◆ Exercise directions ◆
In the listing that follows, print every line exactly and leave the images out.

──────

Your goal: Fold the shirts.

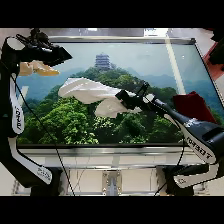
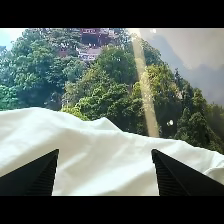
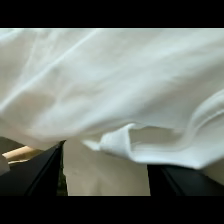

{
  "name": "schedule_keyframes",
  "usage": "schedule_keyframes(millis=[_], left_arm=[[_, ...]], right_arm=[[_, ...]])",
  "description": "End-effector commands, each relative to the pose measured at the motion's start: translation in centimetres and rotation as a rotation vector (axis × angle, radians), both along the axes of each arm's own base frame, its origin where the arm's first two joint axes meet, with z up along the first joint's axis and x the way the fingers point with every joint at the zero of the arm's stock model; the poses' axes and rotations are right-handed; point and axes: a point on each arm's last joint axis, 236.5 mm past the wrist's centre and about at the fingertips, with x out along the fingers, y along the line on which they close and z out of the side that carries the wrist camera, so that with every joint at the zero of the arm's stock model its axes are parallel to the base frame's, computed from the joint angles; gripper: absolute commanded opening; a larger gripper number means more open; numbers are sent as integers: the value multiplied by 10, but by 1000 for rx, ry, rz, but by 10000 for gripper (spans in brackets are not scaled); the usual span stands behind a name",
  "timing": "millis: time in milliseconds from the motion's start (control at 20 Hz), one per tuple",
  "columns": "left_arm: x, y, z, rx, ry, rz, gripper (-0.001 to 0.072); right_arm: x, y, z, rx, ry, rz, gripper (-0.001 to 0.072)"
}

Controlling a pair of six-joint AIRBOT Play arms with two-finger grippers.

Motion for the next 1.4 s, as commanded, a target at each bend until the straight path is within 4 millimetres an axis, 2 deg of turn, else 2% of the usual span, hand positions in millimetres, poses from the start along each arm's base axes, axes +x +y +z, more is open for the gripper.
schedule_keyframes(millis=[0,100,150,200,250,350,450,600,750,850,900,1000,1200,1350], left_arm=[[-1,1,-2,9,4,-1,665],[1,1,-1,9,-1,1,665],[2,1,-1,8,-5,5,665],[3,1,-2,8,-6,7,665],[3,2,-5,8,1,7,665],[1,1,-25,-8,62,25,665],[-10,11,-69,31,184,43,665],[-29,31,-125,117,318,87,663],[-39,32,-157,119,364,99,663],[-35,37,-168,123,351,130,663],[-30,40,-168,130,332,143,663],[-22,50,-167,159,297,174,663],[-29,93,-180,276,345,258,662],[-30,104,-182,280,349,277,662]], right_arm=[[21,-23,0,-10,-11,-158,526],[30,-29,0,14,-16,-221,412],[32,-31,-1,17,-17,-237,272],[33,-31,-3,11,-21,-238,101],[33,-31,-2,4,-27,-231,38],[33,-32,5,-35,-74,-188,36],[34,-37,28,-104,-160,-115,36],[31,-68,79,-215,-276,-35,35],[25,-96,126,-265,-360,-33,35],[20,-101,141,-295,-393,-15,35],[18,-100,142,-296,-391,-10,36],[13,-100,136,-312,-370,14,36],[11,-101,132,-331,-361,30,36],[11,-101,132,-336,-364,31,36]])
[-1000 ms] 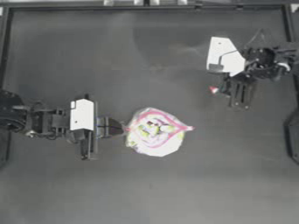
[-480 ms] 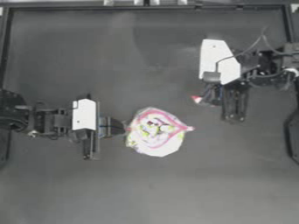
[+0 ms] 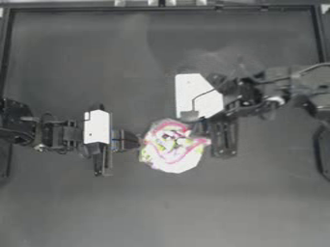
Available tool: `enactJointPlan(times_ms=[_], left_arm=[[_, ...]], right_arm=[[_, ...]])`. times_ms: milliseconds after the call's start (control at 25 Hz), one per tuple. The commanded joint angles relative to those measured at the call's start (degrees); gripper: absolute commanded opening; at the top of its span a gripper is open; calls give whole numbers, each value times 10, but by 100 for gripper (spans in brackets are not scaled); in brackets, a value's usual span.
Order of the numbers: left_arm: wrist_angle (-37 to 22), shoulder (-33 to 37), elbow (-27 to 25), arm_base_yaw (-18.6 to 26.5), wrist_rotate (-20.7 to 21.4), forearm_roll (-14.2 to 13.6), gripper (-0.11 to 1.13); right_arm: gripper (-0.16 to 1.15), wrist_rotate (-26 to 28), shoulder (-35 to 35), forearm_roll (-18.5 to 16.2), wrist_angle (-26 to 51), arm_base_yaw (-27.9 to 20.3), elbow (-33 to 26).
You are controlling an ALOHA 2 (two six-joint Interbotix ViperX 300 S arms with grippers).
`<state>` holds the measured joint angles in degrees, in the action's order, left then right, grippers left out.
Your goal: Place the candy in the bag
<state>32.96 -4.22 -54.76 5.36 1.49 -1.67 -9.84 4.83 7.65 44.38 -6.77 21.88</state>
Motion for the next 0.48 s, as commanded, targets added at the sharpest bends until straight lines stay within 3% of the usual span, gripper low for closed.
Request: enactJointPlan(times_ms=[40, 480], left_arm=[[2, 18, 5, 0, 0, -1, 3], [3, 18, 5, 0, 1, -1, 3]], right_arm=[[25, -1, -15, -1, -10, 6, -30], [25, -8, -92, -1, -33, 11, -58]])
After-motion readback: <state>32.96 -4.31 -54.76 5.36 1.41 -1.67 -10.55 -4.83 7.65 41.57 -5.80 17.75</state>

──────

◆ Solved problem ◆
Your goal: Fold the shirts.


{
  "name": "schedule_keyframes",
  "usage": "schedule_keyframes(millis=[_], left_arm=[[_, ...]], right_arm=[[_, ...]])",
  "description": "End-effector commands, each relative to the pose measured at the motion's start: translation in centimetres and rotation as a rotation vector (axis × angle, radians), both along the axes of each arm's own base frame, its origin where the arm's first two joint axes meet, with z up along the first joint's axis and x the way the fingers point with every joint at the zero of the arm's stock model; the poses' axes and rotations are right-handed; point and axes: a point on each arm's last joint axis, 236.5 mm past the wrist's centre and about at the fingertips, with x out along the fingers, y along the line on which they close and z out of the side that carries the wrist camera, so that with every joint at the zero of the arm's stock model its axes are parallel to the base frame's, computed from the joint angles; gripper: absolute commanded opening; a larger gripper number means more open; numbers are sent as integers: the value multiplied by 10, but by 1000 for rx, ry, rz, but by 10000 for gripper (spans in brackets are not scaled); the usual span stands behind a name",
  "timing": "millis: time in milliseconds from the motion's start (control at 20 Hz), one per tuple",
  "columns": "left_arm: x, y, z, rx, ry, rz, gripper (-0.001 to 0.072); right_arm: x, y, z, rx, ry, rz, gripper (-0.001 to 0.072)"
}

Controlling a pair of six-joint AIRBOT Play arms with two-finger grippers.

Motion for the next 1.4 s, as commanded, a target at each bend until the straight path is within 4 millimetres an axis, 2 deg of turn, else 2% of the usual span, hand positions in millimetres, poses from the start along each arm's base axes, axes +x +y +z, more is open for the gripper.
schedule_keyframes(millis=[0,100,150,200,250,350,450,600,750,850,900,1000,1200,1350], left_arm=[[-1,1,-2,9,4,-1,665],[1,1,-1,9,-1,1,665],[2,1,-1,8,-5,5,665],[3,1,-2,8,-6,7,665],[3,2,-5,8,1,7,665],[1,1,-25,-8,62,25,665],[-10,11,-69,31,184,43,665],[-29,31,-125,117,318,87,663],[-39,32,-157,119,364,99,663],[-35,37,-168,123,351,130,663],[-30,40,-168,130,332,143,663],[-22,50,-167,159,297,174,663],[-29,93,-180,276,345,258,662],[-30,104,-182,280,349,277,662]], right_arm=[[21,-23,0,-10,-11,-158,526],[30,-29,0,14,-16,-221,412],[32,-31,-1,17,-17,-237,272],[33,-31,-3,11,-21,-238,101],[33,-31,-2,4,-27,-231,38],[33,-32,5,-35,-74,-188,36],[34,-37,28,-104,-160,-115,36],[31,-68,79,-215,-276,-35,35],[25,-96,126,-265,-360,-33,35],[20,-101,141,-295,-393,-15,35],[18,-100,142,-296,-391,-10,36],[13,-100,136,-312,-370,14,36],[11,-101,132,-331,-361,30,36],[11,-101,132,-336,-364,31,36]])
[-1000 ms] 
[-480 ms] 
[+0 ms] 
Available tool: `enactJointPlan(times_ms=[_], left_arm=[[_, ...]], right_arm=[[_, ...]])`. times_ms: milliseconds after the call's start (control at 25 Hz), one per tuple. The commanded joint angles relative to those measured at the call's start (degrees); gripper: absolute commanded opening; at the top of its span a gripper is open; calls give whole numbers, each value times 10, but by 100 for gripper (spans in brackets are not scaled); in brackets, a value's usual span.
Order of the numbers: left_arm: wrist_angle (-37 to 22), shoulder (-33 to 37), elbow (-27 to 25), arm_base_yaw (-18.6 to 26.5), wrist_rotate (-20.7 to 21.4), forearm_roll (-14.2 to 13.6), gripper (-0.11 to 1.13); right_arm: gripper (-0.16 to 1.15), wrist_rotate (-26 to 28), shoulder (-35 to 35), forearm_roll (-18.5 to 16.2), wrist_angle (-26 to 51), arm_base_yaw (-27.9 to 20.3), elbow (-33 to 26).
You are controlling an ALOHA 2 (two six-joint Interbotix ViperX 300 S arms with grippers).
`<state>` holds the measured joint angles in degrees, in the action's order, left then right, grippers left out.
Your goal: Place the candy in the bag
<state>32.96 -4.22 -54.76 5.36 1.49 -1.67 -9.84 4.83 7.65 44.38 -6.77 21.88</state>
Motion for the next 0.48 s, as commanded, targets added at the sharpest bends until straight lines stay within 3% of the usual span, gripper low for closed.
Request: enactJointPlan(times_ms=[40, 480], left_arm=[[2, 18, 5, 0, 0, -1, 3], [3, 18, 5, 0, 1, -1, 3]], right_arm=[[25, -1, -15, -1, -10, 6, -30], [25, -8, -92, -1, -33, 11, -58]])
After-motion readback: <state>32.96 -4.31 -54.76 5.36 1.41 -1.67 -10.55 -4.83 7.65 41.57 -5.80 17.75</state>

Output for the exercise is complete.